The article quotes Judge Learned Hand (at page 400) as suggesting that the entrapment of a criminal by officially instigated activities may be excused where there is either "an existing course of similar criminal conduct" or an "already formed design" or "ready complaisance." Surely, upon the record of this case, the defendant's conduct fits under the last classification. And on page 402 of the article just referred to, the author says: *Page 428

"Many laymen, and even some lawyers, are under the impression that the way to abolish crime is to pass a law. This prevailing fallacy is illustrated by the enormous problem that police and federal agents encounter in enforcing laws against narcotics, gambling and prostitution — to mention only three. If these laws are to be enforced at all, the enforcement agencies must resort to informers and undercover agents. The problem is not solved by asserting that evidence so obtained comes from a polluted source and must be proscribed.

"It is safe to say that ninety-five per cent of all federal narcotics cases are obtained as the result of the work of informers, whether they be paid or not. Narcotics agents (who are well-trained and of a high calibre) can uncover large syndicates selling narcotics only through informers and undercover agents who can `tip them off' as to peddlers and pushers. The latter, in turn, lead the agents to the wholesalers and importers.

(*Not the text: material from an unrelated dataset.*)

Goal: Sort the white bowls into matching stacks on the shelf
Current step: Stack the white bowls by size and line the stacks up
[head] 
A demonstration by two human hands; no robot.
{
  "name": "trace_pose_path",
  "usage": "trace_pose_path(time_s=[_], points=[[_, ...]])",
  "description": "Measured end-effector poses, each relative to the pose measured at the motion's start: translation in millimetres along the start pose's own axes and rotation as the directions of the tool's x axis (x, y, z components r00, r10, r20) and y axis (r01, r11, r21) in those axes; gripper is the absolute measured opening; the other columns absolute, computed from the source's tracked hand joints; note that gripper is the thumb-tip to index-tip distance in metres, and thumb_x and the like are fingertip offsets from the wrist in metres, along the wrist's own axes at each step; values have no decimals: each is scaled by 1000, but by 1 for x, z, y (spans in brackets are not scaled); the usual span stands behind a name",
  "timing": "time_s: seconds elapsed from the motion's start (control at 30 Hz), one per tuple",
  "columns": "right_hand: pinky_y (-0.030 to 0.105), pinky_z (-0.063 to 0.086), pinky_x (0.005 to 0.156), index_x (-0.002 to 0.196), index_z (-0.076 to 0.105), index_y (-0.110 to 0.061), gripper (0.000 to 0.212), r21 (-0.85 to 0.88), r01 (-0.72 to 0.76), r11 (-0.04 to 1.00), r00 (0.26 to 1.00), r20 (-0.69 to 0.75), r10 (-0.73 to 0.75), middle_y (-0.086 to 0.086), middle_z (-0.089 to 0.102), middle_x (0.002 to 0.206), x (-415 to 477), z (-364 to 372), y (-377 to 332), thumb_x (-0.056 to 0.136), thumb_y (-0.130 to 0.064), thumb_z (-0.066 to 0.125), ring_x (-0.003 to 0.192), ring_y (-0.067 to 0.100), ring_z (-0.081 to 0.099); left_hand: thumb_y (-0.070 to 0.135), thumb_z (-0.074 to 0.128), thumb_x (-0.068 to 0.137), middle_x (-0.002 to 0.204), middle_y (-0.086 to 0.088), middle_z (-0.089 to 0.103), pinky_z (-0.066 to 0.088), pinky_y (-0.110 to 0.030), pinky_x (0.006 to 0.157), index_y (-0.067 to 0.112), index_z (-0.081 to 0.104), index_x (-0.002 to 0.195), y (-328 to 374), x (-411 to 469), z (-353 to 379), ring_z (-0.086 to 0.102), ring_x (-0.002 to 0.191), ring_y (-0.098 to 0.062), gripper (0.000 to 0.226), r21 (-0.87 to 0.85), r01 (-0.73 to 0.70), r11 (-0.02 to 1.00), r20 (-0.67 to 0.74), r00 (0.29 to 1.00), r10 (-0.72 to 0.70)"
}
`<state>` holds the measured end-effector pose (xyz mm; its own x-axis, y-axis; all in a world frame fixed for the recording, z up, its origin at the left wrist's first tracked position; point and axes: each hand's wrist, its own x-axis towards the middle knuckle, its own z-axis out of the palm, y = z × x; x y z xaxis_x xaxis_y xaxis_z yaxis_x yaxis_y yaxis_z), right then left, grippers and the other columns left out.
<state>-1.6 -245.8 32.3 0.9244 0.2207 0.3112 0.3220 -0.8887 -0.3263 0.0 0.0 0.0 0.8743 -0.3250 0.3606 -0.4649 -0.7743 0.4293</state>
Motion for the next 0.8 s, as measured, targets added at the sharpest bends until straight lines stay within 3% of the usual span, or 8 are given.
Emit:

"It is impossible for a policeman or a narcotics agent, even though not in uniform, to make contact with the underworld and make a `buy' without using an informer or undercover agent as a decoy. A narcotics pusher, retailer or wholesaler, without this kind of stratagem, would no more sell to any one of the approximately 285 federal narcotics agents in this country then he would be foolish enough to sell directly to a police commissioner. The federal experience has been that normal victims of narcotic addiction are, by and large, a very poor class of people who can usually be recognized as addicts. An informer may pose as an addict or as a dealer in narcotics. Federal narcotic arrests are generally based on an original introduction by an informer to either a user or supplier and are usually made only after two or more sales. In the supplier cases, the agent's purpose is properly to endeavor to probe to the source of supply, and not merely to arrest the one making the delivery."

The American Law Institute, at its Annual Meeting, after a meeting held May 21, 1959, where it was proposed that the Model Penal Code concerning entrapment be amended as set out below, which was not accepted, agreed upon a more liberal rule. The following is quoted from page 415 of the Fordham Law Review,supra, as follows:

"This proposed section, as recommended by the Council, would read as follows: *Page 429

"(1) A public law enforcement official or a person acting in cooperation with such an official perpetrates an entrapment if for the purpose of obtaining evidence of the commission of an offense he solicits, encourages or otherwise induces another person to engage in conduct constituting such offense when he is not then otherwise disposed to do so.

"The Annual Meeting of the Institute rejected this view, however, and adopted instead an alternative formulation of subsection (1) which represents the minority view expressed inSorrels and Sherman:

"(1) A public law enforcement official or a person acting in cooperation with such an official perpetrates an entrapment if for the purpose of obtaining evidence of the commission of an offense, he solicits or encourages another person to engage in conduct constituting such offense by either:

"(a) making knowingly false representations designed to induce the belief that such conduct is not prohibited; or

"(b) employing methods of persuasion or inducement which create a substantial risk that such an offense will be committed by persons other than those who are ready to commit it."

The defense of entrapment was not known at the common law and is not now recognized by the courts of England, according to the author of the article above quoted. Where a defendant knowingly violates the criminal law to the injury of the public safety, health or morals, it is indeed a serious question whether he should be given immunity because of the conduct of an informer inducing the act.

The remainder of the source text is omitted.